- Exercise prompt
Retype, word for word, every line from the one holding "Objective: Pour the" through the one holding "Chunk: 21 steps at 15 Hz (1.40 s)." in the entries below, both included, and only those lines.

───── Input for this task ─────

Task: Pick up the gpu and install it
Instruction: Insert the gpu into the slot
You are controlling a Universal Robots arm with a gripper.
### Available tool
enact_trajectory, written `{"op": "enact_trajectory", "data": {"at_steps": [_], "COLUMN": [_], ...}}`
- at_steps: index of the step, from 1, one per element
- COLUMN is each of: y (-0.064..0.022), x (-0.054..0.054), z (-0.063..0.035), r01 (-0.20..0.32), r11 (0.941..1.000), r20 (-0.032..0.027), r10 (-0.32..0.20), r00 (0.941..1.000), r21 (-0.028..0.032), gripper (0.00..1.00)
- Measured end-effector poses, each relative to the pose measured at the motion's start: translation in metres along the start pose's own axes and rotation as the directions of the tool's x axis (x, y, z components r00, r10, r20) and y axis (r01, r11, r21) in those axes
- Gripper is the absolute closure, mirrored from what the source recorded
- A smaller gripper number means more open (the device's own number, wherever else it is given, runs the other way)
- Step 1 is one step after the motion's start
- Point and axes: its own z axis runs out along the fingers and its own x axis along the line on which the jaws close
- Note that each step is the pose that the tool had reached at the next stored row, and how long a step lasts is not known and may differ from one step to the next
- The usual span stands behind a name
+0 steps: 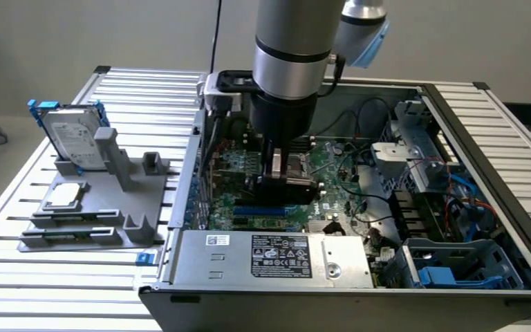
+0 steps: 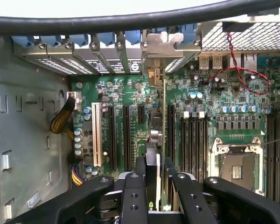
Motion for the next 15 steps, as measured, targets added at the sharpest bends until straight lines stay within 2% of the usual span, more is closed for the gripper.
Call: {"op": "enact_trajectory", "data": {"at_steps": [11,15], "y": [0.0019,0.0022], "x": [0.000,0.000], "z": [0.0100,0.0114], "r01": [0.018,0.026], "r11": [0.9998,0.9997], "r20": [-0.0001,0.0032], "r10": [-0.018,-0.026], "r00": [0.9998,0.9997], "r21": [-0.0003,-0.0006], "gripper": [0.73,0.73]}}
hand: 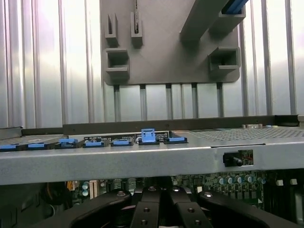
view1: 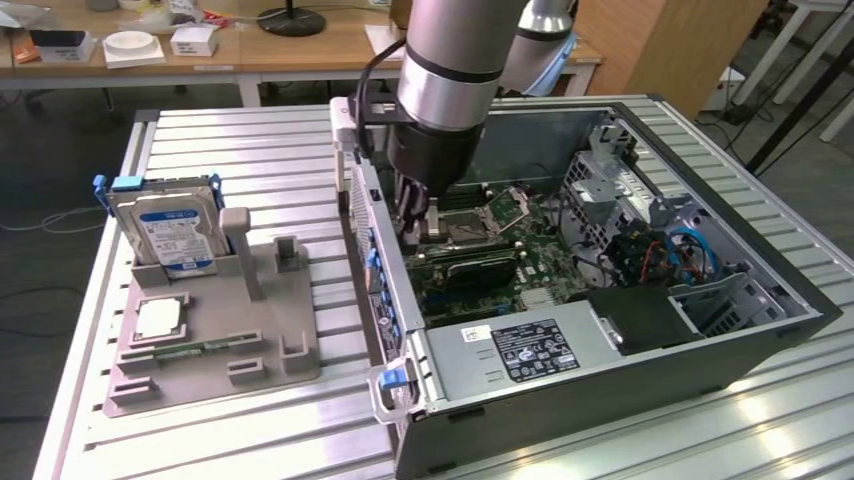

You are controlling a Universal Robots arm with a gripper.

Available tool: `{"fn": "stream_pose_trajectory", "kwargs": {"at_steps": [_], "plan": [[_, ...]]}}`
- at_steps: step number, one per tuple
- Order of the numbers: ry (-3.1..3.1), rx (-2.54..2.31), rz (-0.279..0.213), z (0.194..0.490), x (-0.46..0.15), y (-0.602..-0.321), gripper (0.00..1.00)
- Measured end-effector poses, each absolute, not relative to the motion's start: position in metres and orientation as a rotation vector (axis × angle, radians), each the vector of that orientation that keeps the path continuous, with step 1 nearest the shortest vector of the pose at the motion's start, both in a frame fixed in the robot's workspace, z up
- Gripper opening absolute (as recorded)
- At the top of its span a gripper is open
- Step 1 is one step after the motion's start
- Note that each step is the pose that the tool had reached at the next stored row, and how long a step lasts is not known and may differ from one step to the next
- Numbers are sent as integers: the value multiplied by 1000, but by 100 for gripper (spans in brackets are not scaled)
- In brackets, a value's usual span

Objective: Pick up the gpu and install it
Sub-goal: 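Press down on the gpu until it lock into place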

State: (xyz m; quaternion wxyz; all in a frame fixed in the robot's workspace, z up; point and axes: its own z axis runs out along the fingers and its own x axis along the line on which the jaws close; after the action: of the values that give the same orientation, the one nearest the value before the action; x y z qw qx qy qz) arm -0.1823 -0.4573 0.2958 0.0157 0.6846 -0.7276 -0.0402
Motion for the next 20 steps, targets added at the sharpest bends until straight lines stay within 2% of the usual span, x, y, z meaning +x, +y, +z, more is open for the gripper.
{"fn": "stream_pose_trajectory", "kwargs": {"at_steps": [20], "plan": [[-2274, 2140, -104, 273, -106, -457, 11]]}}
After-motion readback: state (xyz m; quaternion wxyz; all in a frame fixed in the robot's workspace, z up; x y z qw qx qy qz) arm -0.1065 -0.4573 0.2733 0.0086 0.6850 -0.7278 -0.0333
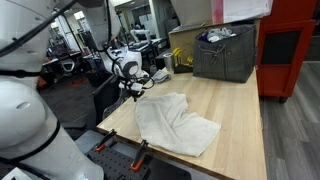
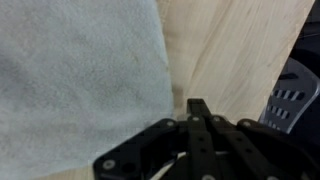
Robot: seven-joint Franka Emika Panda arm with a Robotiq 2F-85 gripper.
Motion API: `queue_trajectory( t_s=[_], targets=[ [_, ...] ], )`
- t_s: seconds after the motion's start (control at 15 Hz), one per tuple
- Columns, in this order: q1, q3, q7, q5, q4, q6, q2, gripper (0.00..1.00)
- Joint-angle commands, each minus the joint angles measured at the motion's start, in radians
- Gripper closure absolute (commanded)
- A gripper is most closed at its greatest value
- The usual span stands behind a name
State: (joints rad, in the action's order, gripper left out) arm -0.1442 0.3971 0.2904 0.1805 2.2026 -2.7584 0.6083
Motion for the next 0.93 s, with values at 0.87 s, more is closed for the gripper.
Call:
queue_trajectory(
  t_s=[0.87],
  targets=[
    [-0.145,-0.028,0.139,0.308,0.049,-0.152,-0.246,1.0]
  ],
)
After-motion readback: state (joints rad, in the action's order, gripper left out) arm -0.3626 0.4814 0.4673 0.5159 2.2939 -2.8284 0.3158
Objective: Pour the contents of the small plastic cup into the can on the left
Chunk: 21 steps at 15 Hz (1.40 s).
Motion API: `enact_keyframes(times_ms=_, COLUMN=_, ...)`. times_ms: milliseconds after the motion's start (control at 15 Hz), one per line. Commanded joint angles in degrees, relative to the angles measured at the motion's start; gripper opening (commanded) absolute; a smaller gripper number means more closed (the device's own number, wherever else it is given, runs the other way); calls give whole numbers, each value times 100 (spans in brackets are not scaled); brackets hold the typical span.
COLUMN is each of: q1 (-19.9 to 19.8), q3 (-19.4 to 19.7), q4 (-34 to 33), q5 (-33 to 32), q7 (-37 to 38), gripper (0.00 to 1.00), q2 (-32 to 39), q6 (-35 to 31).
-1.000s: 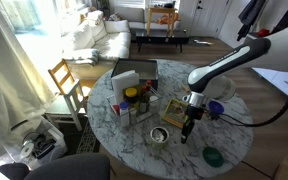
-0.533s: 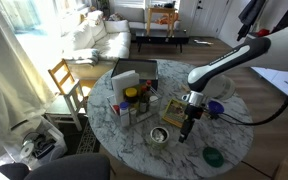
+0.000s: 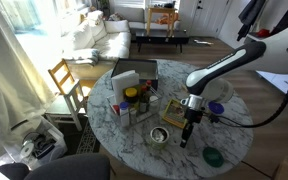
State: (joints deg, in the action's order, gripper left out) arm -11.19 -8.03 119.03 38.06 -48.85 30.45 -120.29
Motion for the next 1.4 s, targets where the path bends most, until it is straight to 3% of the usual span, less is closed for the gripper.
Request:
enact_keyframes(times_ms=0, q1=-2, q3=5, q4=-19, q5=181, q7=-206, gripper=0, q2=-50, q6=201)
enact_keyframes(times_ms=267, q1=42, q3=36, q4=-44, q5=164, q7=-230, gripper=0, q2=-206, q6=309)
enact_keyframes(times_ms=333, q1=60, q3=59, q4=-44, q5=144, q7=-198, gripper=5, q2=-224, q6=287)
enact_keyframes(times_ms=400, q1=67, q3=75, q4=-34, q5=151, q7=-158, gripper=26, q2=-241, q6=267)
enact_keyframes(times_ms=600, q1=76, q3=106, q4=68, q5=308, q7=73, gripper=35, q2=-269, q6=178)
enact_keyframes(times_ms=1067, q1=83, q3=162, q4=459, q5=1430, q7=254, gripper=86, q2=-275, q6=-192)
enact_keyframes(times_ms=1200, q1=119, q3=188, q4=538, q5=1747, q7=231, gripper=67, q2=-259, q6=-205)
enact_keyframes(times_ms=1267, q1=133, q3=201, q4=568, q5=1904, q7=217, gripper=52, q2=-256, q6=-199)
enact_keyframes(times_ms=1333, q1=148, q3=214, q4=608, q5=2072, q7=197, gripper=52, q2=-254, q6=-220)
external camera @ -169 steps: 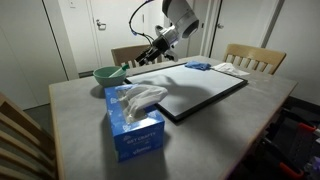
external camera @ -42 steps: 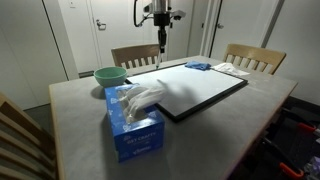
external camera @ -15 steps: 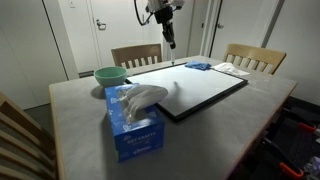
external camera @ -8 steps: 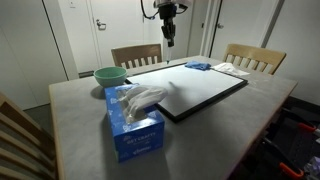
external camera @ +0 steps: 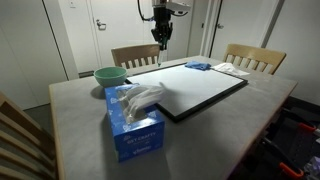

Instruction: Use the green marker to draw a smiley face on the board then put it back in the bowl

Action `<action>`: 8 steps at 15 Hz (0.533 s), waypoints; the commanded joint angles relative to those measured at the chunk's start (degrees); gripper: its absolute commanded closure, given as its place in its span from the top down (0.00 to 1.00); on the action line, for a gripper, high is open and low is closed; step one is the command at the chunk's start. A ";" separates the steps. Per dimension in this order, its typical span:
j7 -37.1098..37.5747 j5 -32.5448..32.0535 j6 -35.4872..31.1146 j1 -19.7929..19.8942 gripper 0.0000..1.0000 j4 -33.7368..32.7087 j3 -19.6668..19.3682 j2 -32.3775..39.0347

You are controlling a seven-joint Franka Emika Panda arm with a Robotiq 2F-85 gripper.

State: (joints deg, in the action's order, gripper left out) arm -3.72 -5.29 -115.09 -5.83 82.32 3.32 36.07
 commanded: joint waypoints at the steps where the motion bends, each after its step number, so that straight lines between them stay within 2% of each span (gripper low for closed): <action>1: 7.59 -2.39 -5.68 -2.89 0.05 10.47 -1.35 -5.92; 5: 13.85 -8.12 -11.63 -5.16 0.05 17.18 -2.79 -8.14; 8: 17.21 -14.83 -16.33 -6.85 0.05 21.26 -4.50 -9.27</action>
State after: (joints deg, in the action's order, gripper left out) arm 10.80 -15.37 -126.57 -10.84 97.02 0.97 30.34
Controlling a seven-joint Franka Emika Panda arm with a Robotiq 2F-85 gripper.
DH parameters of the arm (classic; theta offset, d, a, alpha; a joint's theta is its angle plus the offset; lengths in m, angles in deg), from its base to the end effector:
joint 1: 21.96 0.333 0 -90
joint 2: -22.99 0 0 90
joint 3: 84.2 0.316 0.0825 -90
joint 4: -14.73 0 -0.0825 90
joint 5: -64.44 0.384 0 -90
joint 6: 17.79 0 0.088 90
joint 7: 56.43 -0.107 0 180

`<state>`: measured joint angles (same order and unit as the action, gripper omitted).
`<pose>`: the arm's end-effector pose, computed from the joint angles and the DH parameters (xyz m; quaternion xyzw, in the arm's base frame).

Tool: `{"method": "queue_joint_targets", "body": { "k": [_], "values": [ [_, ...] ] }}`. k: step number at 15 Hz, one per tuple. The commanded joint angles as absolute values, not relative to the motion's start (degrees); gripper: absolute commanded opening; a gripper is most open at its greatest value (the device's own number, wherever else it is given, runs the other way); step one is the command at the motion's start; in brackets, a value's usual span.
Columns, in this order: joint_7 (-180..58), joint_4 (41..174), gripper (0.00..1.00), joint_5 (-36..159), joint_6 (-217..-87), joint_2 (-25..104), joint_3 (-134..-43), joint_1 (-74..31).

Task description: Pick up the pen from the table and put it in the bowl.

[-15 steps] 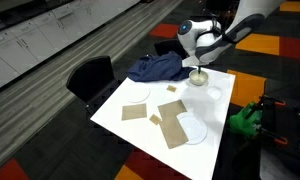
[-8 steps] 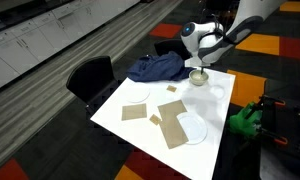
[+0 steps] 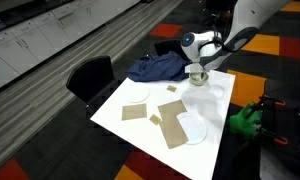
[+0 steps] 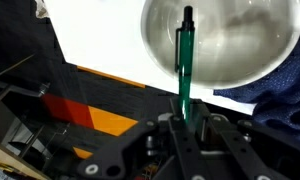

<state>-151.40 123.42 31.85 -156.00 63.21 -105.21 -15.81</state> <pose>0.5921 -0.1563 0.1403 0.7345 -0.6098 0.1163 0.2741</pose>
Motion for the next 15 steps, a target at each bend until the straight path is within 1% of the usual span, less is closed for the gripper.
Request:
{"method": "queue_joint_targets", "body": {
  "k": [1,7,8,9,15],
  "values": [
    [-153.3,123.6,0.51,30.4,-157.5,63.7,-106.1,-15.1],
    [-153.9,125.6,0.96,28.7,-158.3,60.7,-107.0,-13.5],
    [-153.9,126.4,0.99,27.8,-158.1,59.3,-107.3,-13.0],
    [-154.2,126.8,1.0,26.8,-157.9,58.1,-107.5,-12.7],
    [-152.8,129.7,1.0,22.4,-154.6,48.3,-104.9,-13.1]
  ]
}}
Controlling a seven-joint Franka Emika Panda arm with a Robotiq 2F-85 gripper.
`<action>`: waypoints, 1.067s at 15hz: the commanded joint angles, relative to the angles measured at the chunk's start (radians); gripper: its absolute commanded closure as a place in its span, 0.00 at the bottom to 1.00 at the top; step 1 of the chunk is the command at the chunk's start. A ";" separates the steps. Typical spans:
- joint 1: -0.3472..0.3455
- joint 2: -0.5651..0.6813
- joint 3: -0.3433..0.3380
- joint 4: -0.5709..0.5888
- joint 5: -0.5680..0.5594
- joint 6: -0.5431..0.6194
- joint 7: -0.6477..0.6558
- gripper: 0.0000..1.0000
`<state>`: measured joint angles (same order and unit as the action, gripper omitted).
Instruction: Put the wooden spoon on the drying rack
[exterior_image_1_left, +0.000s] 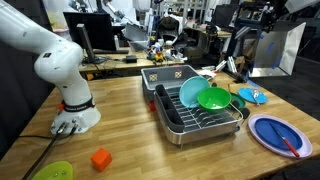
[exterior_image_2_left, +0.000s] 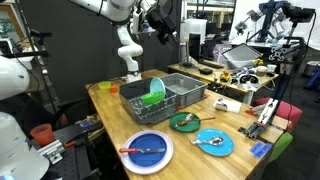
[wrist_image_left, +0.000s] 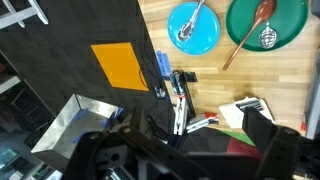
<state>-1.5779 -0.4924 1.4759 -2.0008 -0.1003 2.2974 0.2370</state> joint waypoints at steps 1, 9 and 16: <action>0.002 0.018 0.006 0.007 -0.028 -0.011 0.018 0.00; 0.000 0.017 0.011 0.012 -0.027 -0.023 0.017 0.00; -0.159 0.077 0.179 0.025 0.050 -0.013 -0.032 0.00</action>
<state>-1.6565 -0.4807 1.5677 -1.9934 -0.0866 2.2804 0.2468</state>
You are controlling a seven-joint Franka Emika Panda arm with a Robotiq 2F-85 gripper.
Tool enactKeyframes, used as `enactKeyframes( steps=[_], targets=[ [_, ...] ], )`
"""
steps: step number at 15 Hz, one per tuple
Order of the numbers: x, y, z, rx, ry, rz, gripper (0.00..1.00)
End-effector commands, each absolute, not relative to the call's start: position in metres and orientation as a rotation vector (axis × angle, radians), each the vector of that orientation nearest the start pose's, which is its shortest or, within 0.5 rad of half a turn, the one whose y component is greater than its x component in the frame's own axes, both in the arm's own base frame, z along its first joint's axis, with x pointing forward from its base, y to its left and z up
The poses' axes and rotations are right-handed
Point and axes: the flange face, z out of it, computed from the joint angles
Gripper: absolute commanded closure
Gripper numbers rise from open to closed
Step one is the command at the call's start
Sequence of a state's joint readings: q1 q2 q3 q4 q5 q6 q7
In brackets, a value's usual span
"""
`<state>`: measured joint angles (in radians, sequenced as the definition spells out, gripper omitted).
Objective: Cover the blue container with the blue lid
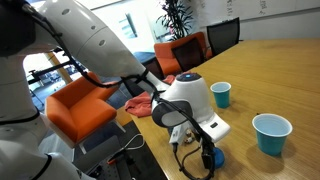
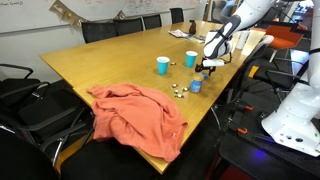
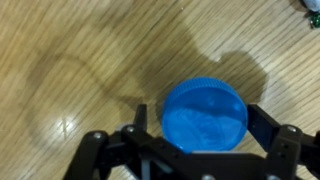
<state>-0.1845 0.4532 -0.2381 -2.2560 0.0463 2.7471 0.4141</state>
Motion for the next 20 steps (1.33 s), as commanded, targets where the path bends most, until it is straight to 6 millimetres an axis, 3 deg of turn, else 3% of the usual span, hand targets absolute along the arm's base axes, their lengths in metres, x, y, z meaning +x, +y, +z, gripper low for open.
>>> enactKeyframes(
  steps=[1, 6, 7, 8, 10, 13, 17, 20],
  targets=[
    [0.496, -0.231, 0.174, -2.881, 1.365, -0.114, 0.0],
    [0.499, -0.233, 0.177, -2.823, 1.414, -0.132, 0.0],
    [0.499, -0.233, 0.177, -2.818, 1.42, -0.135, 0.07],
    [0.499, -0.234, 0.177, -2.814, 1.425, -0.137, 0.26],
    [0.5, -0.234, 0.178, -2.809, 1.43, -0.139, 0.41],
    [0.501, -0.234, 0.18, -2.807, 1.431, -0.144, 0.46],
    [0.501, -0.219, 0.215, -2.798, 1.369, -0.168, 0.46],
    [0.501, -0.2, 0.263, -2.863, 1.165, -0.221, 0.46]
  ],
)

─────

- Answer for the task
Objective: Pour the contents of the small plastic cup into the can on the left
Chunk: 21 steps at 15 Hz (1.40 s).

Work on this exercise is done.